Well-trained machine learning suicide classification models are expected to identify important predictors and interactions between the predictors. In estimating suicide attempt risk, machine learning models are also expected to take the severity of these predictors into account. Therefore, it is to be expected that the severity of important suicide-related indicators such as depression, anxiety, psychological distress, and the prevalence of non-suicidal self-harm are reflected in the suicide risk estimations of the model. What is noteworthy here, however, is that the identified high-risk non-suicidal adolescents should be conceptualized as a risk group relevant to a suicide prevention program rather than mere classification error that should be dismissed. Although they do not report any suicide attempts, yet, compared to true negative cases, they are likely to be at higher risk of developing suicidal tendencies or attempt suicide in near future.

It is important to note that this study relied on cross-sectional data and only identified similarities and differences between the FP, TP, and TN groups as evidence for suicide attempt risk, which is a limitation. Future longitudinal studies should investigate whether FP adolescents are significantly more likely to attempt suicide or develop suicidal behavior than those in the TN group. As we used a representative dataset of Norwegian adolescents, we anticipate the findings could be applicable to other age groups. However, this should be confirmed in future research. Nevertheless, the study had several strengths, in particular the use of a comprehensive dataset. This dataset not only included a large number of participants, but also risk and protective survey items from a broad range of psycho-socio-environmental domains, thereby enabling an accurate estimation of suicide attempt risk.

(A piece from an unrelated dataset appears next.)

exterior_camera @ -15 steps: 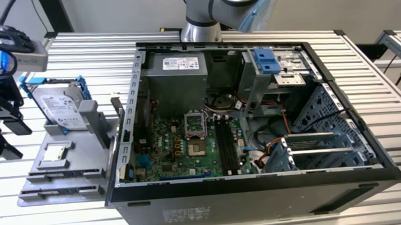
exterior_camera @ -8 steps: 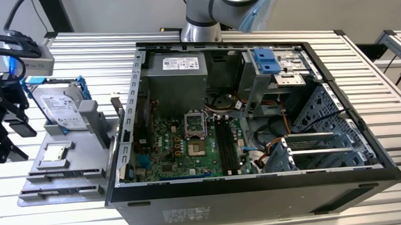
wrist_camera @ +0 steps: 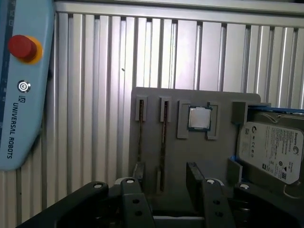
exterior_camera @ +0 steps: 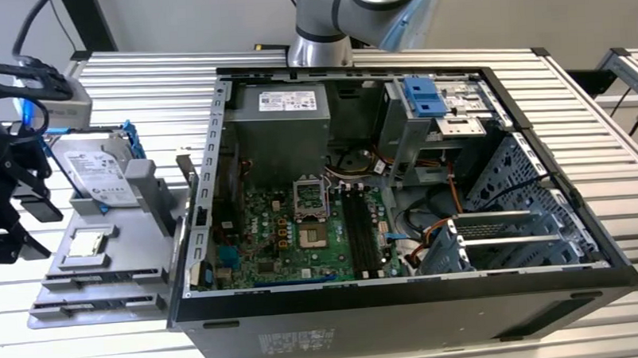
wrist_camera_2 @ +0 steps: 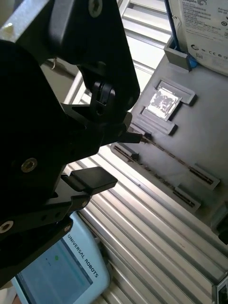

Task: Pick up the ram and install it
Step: 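Pick up the ram and move it above insertion slot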

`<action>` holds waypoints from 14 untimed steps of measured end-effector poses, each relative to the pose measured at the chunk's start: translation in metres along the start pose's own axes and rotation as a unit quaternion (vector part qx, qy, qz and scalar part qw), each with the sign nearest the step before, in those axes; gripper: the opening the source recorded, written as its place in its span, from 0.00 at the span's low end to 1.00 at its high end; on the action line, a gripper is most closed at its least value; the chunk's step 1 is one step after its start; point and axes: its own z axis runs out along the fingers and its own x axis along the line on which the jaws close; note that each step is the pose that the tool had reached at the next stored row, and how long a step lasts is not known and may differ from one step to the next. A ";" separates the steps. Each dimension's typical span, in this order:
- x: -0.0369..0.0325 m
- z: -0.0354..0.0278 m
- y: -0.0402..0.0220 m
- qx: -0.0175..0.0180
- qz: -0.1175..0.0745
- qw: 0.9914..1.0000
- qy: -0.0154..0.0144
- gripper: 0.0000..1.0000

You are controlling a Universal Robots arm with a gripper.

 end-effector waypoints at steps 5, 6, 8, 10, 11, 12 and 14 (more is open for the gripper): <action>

Research has found low effectiveness for suicide intervention programs (Fox et al., 2020; Large, 2018), highlighting the importance of prevention rather than addressing suicidal tendencies after they emerge (Carter & Spittal, 2018). Therefore, identifying adolescents vulnerable to developing suicidal behavior is pivotal. Our study suggests that the FP group may be a relevant target for a suicide prevention program. If future longitudinal research confirms that FP adolescents (or other age groups) are clinically relevant and at high risk of attempting suicide, it will be necessary to devise new measures to evaluate the performance of machine learning classifiers for suicidal behavior. Such measures should consider the clinical relevance of the FP group. This information could lead to a redefinition of clinical relevance and the development of optimized cutoff values that maximize clinical relevance rather than overemphasizing sensitivity and specificity (Brown & Barlow, 2016; Hayes & Bell, 2014). This approach may also be applicable to other health-related binary outcomes and is not limited to suicide research. While this idea is novel, its generalization requires further investigation, particularly by using data from longitudinal studies.